EXERCISE OBJECTIVE:
Only the lines from the one containing "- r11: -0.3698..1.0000" through the last line of the data below belong in your answer, copied exactly and without pictures.

SUPPLIED MATERIAL:
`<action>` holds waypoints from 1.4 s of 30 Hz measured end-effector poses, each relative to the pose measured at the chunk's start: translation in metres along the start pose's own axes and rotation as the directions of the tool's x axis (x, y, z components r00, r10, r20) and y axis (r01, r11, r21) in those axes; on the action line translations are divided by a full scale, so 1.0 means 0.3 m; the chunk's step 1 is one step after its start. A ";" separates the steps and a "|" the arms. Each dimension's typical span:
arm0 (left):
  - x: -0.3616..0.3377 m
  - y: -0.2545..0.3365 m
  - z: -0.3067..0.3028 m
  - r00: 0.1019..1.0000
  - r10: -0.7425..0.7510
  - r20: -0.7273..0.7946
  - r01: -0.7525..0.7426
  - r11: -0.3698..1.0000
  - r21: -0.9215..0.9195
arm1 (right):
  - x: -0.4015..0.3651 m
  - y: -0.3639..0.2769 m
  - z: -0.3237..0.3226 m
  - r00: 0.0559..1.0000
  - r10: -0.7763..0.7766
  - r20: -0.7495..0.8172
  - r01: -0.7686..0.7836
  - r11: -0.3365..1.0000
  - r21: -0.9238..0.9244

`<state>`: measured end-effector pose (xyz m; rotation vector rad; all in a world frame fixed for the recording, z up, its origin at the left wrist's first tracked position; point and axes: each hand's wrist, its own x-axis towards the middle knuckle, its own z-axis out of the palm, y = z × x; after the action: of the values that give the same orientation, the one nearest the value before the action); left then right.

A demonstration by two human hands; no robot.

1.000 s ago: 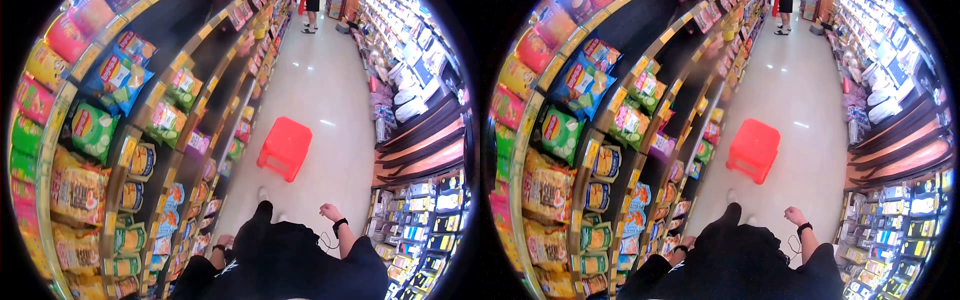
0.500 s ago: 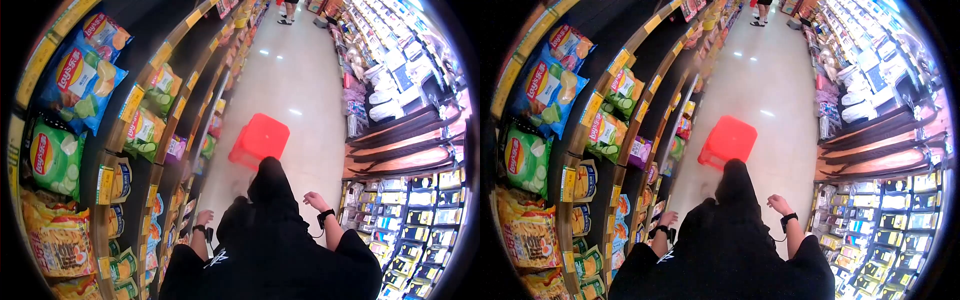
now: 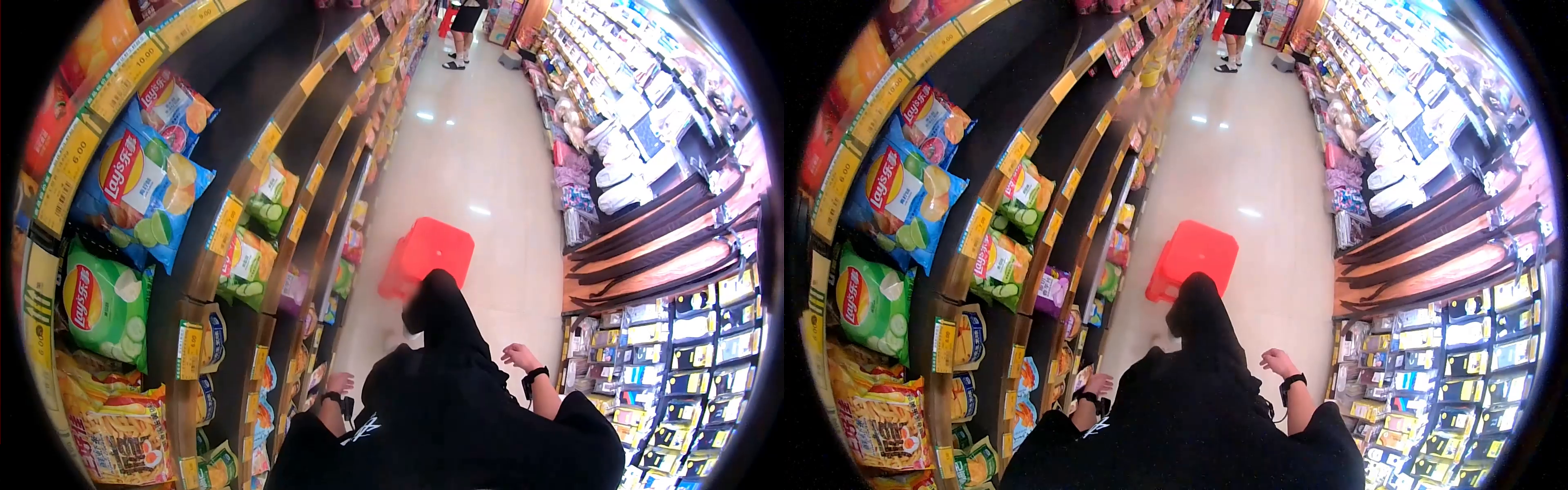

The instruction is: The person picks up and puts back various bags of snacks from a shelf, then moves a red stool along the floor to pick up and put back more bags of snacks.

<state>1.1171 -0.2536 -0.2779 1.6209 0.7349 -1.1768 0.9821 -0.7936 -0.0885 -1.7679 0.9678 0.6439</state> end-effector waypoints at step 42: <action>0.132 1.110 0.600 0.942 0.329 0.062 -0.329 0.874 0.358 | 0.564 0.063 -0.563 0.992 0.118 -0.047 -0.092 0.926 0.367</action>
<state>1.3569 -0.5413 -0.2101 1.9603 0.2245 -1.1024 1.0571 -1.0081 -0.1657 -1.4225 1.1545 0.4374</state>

PROBLEM SOLUTION:
  - r11: -0.3698..1.0000
  - r21: -0.9215..0.9195
arm1 (right):
  - x: -0.4015..0.3651 m
  - y: -0.3639..0.2769 m
  - z: -0.3237..0.3226 m
  - r00: 0.0559..1.0000
  - r10: -0.7763..0.7766
  - r20: -0.7495..0.8172
  - r01: -0.7686..0.7836
  - r11: -0.3365..1.0000
  - r21: -0.9238..0.9244

`<state>`: measured end-effector pose (xyz m; rotation vector rad; all in a world frame fixed for the recording, z up, its origin at the left wrist's first tracked position; point and axes: each hand's wrist, its own x-axis towards the middle knuckle, its own z-axis out of the palm, y = z × x; after the action: of the values that give the same orientation, the one nearest the value before the action); left then right.

A demonstration by two human hands; no robot.

1.000 s ago: 
0.500 s ago: 
now: 

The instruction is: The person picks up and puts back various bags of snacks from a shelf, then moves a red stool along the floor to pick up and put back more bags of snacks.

<state>1.1171 -0.2536 -0.2779 1.6209 0.7349 -1.1768 0.9821 -0.7936 -0.0885 -1.7679 0.9678 0.6439</state> end-effector waypoints at step 42: <action>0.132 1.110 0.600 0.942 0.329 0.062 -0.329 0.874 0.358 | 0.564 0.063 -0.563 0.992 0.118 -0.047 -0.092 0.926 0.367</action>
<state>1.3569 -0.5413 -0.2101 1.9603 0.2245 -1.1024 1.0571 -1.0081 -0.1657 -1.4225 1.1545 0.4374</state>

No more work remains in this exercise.